Bayuadi Hardiyanto, Deputi Kepala Perwakilan Bank Indonesia Provinsi Kaltim, memberikan apresiasi tinggi terhadap model usaha seperti ini. Menurutnya, Bank Indonesia berkomitmen terus mendorong perluasan ekosistem ekonomi syariah di Bumi Etam melalui berbagai literasi dan business matching.

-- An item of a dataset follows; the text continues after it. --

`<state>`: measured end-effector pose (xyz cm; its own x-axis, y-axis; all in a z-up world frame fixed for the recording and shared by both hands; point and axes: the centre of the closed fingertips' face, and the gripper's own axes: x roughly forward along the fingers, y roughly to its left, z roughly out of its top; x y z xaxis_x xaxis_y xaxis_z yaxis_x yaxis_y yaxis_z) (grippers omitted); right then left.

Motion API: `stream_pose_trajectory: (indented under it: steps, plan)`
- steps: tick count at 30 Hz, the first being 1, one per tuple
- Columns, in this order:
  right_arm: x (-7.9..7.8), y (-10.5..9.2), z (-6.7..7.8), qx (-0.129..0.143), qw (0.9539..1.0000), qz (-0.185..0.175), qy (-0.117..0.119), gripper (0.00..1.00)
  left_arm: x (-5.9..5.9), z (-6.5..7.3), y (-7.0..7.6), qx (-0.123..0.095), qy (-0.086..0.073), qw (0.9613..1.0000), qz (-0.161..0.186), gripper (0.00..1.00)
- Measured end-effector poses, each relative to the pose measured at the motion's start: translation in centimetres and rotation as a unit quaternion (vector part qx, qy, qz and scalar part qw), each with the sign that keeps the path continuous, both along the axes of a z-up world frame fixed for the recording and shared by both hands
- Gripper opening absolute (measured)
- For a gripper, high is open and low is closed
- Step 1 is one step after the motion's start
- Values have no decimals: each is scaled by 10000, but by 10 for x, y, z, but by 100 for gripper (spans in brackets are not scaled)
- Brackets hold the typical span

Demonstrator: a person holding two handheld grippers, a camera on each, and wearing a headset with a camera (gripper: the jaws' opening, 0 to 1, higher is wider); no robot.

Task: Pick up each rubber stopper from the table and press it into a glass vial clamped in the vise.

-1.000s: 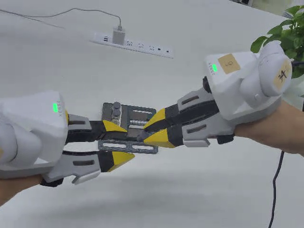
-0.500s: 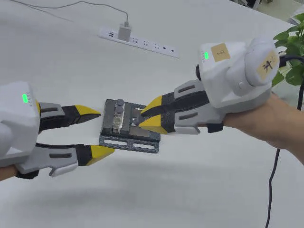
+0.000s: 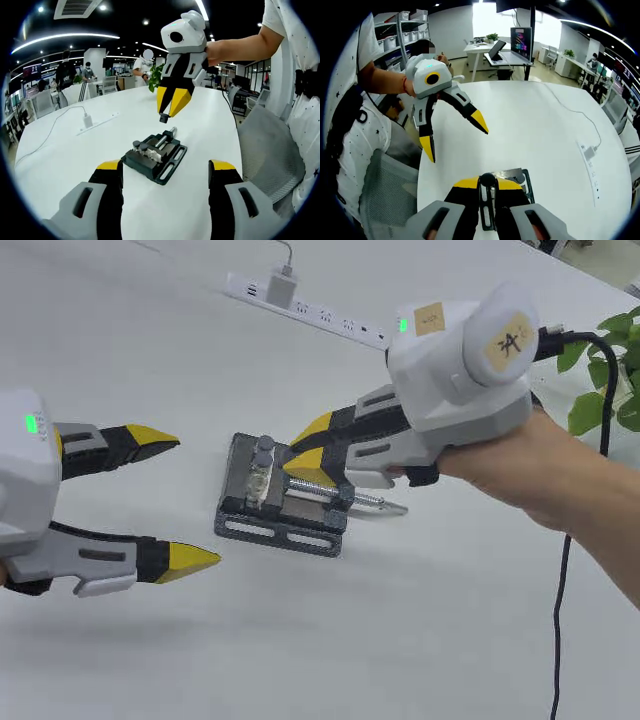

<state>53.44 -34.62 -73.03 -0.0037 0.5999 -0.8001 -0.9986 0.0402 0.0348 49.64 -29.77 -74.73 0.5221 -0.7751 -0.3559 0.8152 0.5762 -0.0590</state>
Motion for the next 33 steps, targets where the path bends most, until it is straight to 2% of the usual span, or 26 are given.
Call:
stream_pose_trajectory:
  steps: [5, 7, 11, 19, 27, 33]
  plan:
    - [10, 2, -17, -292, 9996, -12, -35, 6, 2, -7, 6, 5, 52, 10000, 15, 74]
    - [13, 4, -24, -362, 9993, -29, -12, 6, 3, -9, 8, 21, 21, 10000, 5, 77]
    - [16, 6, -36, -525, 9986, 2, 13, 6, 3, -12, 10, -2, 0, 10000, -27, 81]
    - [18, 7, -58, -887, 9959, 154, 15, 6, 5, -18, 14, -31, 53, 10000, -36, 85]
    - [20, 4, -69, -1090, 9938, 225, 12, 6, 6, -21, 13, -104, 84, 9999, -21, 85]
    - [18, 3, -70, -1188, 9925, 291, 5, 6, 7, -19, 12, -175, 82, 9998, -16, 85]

"Kami berharap para pelaku bisnis syariah di Kaltim, seperti Devita, dapat terus berkembang. Kami memfasilitasi mulai dari sertifikasi halal hingga peluang ekspor agar sektor syariah menjadi motor baru pertumbuhan ekonomi daerah," ujar Bayuadi.

Kini, dengan 15 item produk yang semuanya telah bersertifikat halal dari Majelis Ulama Indonesia (MUI), Devita Mardiana menatap masa depan dengan optimisme. Lauk Nusantara bukan lagi sekadar bisnis keluarga, melainkan bukti nyata bahwa di tangan seorang perempuan yang gigih, doa seorang ibu, dan pendampingan yang tepat dari lembaga seperti Bank Indonesia, sebuah usaha rumahan mampu menghadirkan berkah yang melintasi batas samudera.

Bagi Devita, kebahagiaan sejati bukanlah saat melihat saldo rekeningnya bertambah, melainkan saat melihat Mama Thomas bisa tersenyum kembali dan ayahnya merasa bangga melihat anak perempuannya mampu menjaga terang di rumah mereka tetap menyala.